Freaked
Toronto International Film Festival Program Book
1993
Freaked
Tom Stern, Alex Winter
USA, 1993
80 minutes
Colour/35mm
Production Company: Tommy Productions
Producer: Harry J. Ufland, Mary Jane Ufland
Screenplay: Tim Burns, Tom Stern, Alex Winter
Cinematography: Jamie Thompson
Editor: Malcom Campbell
Production Designer: Catherine Hardwicke
Sound: Lee Orloff, Michael Hilkene
Music: Kevin Kiner, Karyn Rachtman
Principal Cast: Alex Winter, Randy Quaid, William Sadler, Megan Ward, Keanu Reeves, Michael Stoyanov, Mr. T, Brooke Shields, Morgan Fairchild, Larry “Bud” Melman, Bobcat Goldthwait
It’s a loopy rollercoaster ride to the farthest galaxies of genetic mutation! It’s a gag-filled farce, taking on the best game shows of seventies TV! It’s a surreal visual poem culled from the annals of the grooviest underground comic books of the sixties! It’s an environmentalist epic! It’s a beautiful love story! It’s Mr. T in a dress! Freaked is the ultimate post-MTV mind-fuck, dropping mass cultural references like rabbit pellets and bringing new meaning to the concept of makeup design. Co-directors Tom Stern and Alex Winter have combined a thoroughly deranged script, a fabulous cast and a speed-of-light editing style to make the most outrageous film in recent memory.

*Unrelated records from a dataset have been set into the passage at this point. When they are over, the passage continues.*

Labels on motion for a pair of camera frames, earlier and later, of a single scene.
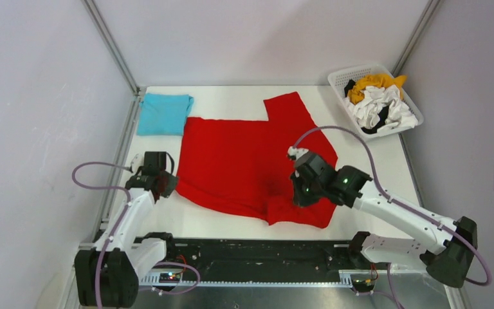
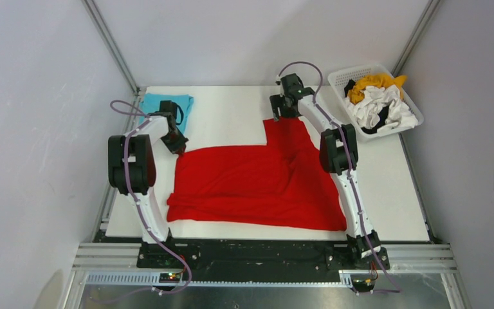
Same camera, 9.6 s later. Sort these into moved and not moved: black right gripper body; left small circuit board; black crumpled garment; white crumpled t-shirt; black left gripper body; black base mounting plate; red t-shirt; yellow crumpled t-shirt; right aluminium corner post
Moved: black left gripper body; red t-shirt; black right gripper body
Not moved: left small circuit board; black base mounting plate; black crumpled garment; yellow crumpled t-shirt; right aluminium corner post; white crumpled t-shirt
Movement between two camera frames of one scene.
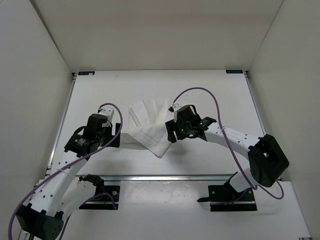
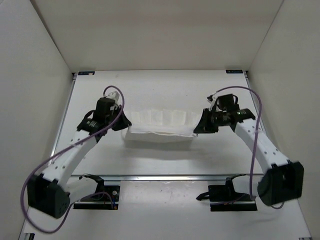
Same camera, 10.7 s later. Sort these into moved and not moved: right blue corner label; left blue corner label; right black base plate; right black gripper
Moved: right black gripper
Not moved: right blue corner label; left blue corner label; right black base plate
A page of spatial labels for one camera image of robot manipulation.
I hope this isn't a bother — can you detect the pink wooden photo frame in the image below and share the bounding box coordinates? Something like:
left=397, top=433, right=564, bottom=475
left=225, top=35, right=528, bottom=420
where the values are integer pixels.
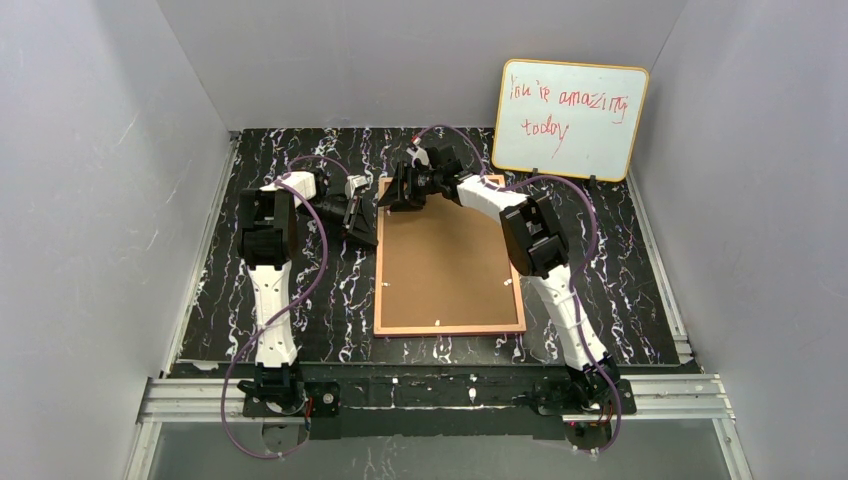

Ricky Coogan (Winter) is a celebrity pitchman for evil conglomerate EES (Everything Except Shoes). With his buddy Ernie, he junkets to South America to promote Noxon, the company’s toxic bio-genetic fertilizer. Soon after arrival, they encounter Julie, a beautiful feminist, and stumble into a freak-show circus run by a demented ex-patriot Texan, Elijah C. Skuggs (Randy Quaid). Before they know it, the kids have been turned into hideous mutants: Ricky becomes an egregious beast-boy and the chauvinist Ernie is fused with Julie into Siamese twins forever locked in a Three Stooges debate on political correctness. They are corralled in with the other mutants and guarded by two ultra-menacing Rastafarian eyeballs, until Ricky cooks up a plan to escape, return to normal and get back at the incorrigible corporate giant who sent him there. Winter and Stern have developed a sizable cult following with their disturbed shorts, Squeal of Death and Aisles of Doom. The promise represented by those slices of gruesomeness has blossomed in a way no one could have imagined. No one human, that is.